DATA BELOW ▸
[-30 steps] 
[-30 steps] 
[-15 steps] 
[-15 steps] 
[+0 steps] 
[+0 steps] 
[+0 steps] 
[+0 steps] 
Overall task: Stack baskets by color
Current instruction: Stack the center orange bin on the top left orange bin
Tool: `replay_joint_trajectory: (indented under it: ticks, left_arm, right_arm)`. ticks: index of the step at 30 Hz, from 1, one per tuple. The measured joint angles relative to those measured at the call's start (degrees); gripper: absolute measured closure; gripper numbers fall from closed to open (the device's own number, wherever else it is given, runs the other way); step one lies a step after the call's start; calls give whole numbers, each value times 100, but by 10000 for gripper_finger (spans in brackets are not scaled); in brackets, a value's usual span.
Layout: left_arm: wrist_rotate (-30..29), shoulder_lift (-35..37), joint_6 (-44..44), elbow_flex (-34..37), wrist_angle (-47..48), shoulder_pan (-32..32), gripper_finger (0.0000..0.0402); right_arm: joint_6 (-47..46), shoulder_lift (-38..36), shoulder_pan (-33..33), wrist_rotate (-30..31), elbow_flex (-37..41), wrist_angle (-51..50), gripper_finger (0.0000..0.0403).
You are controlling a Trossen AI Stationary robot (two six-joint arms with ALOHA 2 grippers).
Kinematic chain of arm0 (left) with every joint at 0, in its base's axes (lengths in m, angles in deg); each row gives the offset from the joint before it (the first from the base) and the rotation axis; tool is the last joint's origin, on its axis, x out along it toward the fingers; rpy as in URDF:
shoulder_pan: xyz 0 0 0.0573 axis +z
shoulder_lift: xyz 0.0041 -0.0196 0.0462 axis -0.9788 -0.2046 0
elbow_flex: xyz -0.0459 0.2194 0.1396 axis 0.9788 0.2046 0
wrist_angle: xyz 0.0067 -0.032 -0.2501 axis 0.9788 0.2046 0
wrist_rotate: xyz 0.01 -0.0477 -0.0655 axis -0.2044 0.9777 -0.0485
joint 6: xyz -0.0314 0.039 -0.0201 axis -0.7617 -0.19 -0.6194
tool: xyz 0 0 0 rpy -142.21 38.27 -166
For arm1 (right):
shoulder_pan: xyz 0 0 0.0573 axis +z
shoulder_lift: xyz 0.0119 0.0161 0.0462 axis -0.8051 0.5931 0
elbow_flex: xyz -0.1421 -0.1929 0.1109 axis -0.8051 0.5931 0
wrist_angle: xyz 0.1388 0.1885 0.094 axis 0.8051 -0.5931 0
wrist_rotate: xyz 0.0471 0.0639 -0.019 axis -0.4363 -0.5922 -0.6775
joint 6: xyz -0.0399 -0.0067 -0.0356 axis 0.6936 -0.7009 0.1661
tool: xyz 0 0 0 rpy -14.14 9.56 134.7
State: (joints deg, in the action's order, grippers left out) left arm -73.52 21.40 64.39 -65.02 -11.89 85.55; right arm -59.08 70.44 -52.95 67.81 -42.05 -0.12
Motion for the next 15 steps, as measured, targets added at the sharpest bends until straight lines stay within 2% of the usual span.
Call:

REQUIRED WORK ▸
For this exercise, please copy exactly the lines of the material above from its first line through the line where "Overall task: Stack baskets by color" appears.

TASK SOLUTION ▸
[-30 steps] 
[-30 steps] 
[-15 steps] 
[-15 steps] 
[+0 steps] 
[+0 steps] 
[+0 steps] 
[+0 steps] 
Overall task: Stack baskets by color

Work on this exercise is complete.